> _Work to be completed_: Give back only the lines in the records below from the one with "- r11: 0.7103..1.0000" to the one with "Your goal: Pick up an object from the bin", both inclusive, word for word.

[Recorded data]
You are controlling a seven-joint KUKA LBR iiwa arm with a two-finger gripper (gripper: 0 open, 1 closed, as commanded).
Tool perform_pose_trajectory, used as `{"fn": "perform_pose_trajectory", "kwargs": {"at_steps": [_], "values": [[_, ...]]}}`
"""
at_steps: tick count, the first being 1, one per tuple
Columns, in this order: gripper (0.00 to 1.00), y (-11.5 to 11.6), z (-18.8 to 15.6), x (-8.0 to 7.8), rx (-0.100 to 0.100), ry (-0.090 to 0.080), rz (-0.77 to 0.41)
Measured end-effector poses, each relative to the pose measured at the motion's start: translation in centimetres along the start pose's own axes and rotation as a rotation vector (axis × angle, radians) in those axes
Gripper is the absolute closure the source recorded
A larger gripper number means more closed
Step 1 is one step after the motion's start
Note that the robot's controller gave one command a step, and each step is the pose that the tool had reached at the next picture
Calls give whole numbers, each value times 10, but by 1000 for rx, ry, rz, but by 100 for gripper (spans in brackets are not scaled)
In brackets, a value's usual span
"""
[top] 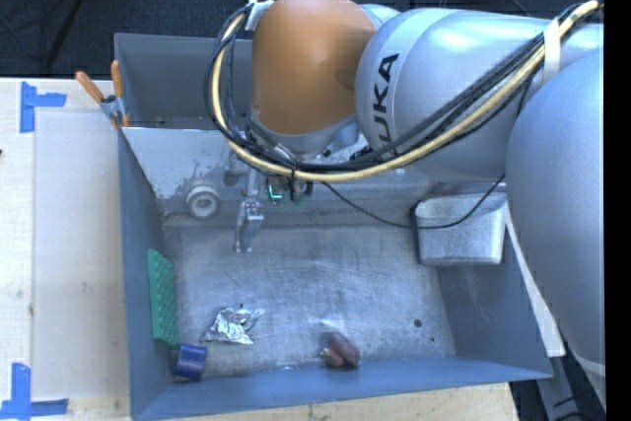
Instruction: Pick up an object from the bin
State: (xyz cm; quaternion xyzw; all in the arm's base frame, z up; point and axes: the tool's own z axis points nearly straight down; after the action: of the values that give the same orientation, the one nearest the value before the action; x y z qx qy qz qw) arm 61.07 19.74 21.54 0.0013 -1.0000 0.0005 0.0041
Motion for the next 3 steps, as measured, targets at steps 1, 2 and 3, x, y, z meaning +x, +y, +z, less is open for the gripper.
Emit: {"fn": "perform_pose_trajectory", "kwargs": {"at_steps": [1,2,3], "values": [[0,-15,122,48,1,2,0],[0,-15,146,107,-3,-12,-42],[0,0,142,111,0,-7,-63]]}}
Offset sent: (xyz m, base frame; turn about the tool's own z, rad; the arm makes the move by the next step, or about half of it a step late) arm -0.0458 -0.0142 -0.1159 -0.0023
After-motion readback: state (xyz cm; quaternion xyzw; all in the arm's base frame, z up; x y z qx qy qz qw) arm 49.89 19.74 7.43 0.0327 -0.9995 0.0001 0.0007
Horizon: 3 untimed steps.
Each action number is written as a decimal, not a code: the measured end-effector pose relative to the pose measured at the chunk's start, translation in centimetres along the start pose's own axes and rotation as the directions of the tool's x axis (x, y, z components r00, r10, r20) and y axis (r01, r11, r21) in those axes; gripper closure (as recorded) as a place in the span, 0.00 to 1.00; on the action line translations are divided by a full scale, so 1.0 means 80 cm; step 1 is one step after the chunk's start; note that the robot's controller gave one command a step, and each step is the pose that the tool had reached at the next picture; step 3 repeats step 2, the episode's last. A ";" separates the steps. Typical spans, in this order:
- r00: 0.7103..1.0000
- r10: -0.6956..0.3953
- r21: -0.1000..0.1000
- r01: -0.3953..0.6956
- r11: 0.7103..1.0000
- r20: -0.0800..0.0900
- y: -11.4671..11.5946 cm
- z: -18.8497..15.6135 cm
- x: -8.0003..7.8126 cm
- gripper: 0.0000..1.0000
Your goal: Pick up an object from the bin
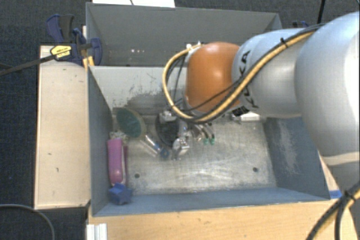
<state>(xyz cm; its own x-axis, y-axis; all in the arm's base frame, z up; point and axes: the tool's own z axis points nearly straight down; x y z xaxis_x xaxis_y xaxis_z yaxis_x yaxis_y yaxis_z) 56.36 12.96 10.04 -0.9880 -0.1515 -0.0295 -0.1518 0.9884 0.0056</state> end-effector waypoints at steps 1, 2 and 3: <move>1.000 0.002 -0.002 -0.002 1.000 0.000 0.001 0.000 -0.001 1.00; 0.998 -0.058 0.004 0.058 0.998 -0.019 -0.014 -0.168 -0.021 1.00; 0.998 -0.058 0.004 0.058 0.998 -0.019 -0.014 -0.168 -0.021 1.00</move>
Offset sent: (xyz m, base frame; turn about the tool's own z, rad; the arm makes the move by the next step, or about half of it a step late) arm 0.0000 0.0000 0.0000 0.0000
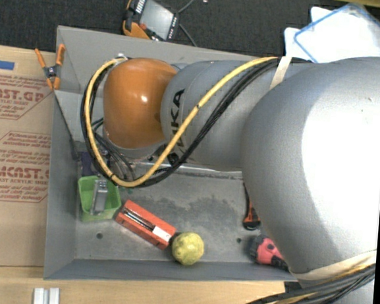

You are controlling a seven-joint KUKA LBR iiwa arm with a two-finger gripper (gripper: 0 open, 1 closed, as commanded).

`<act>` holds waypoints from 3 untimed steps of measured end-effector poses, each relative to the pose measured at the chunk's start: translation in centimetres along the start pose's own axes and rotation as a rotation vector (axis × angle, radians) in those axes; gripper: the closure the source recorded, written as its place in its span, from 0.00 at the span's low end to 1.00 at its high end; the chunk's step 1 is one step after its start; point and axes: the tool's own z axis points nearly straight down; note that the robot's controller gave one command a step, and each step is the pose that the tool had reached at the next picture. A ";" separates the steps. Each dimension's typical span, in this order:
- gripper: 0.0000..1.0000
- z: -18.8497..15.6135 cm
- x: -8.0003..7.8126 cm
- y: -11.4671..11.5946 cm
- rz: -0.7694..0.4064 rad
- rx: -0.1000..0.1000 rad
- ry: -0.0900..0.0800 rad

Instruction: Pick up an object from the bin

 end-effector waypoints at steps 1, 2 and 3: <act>0.00 -0.5 -0.2 -0.1 0.002 -0.001 -0.007; 0.00 3.2 -0.9 0.6 -0.302 -0.009 0.001; 0.00 3.1 -1.0 0.6 -0.339 -0.010 -0.007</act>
Offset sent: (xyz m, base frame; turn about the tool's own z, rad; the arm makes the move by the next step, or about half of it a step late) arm 0.0156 0.0001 -0.0673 -0.3365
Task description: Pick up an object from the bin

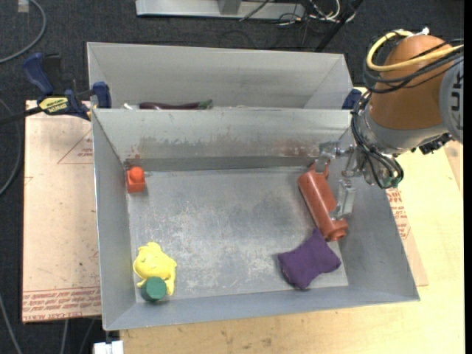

> _Task output_:
- r11: 0.7103..1.0000
- r20: -0.0800..0.0900
- y: -11.4671..11.5946 cm
- z: -18.8497..15.6135 cm
- x: -8.0003..7.8126 cm
- gripper: 0.0000..1.0000
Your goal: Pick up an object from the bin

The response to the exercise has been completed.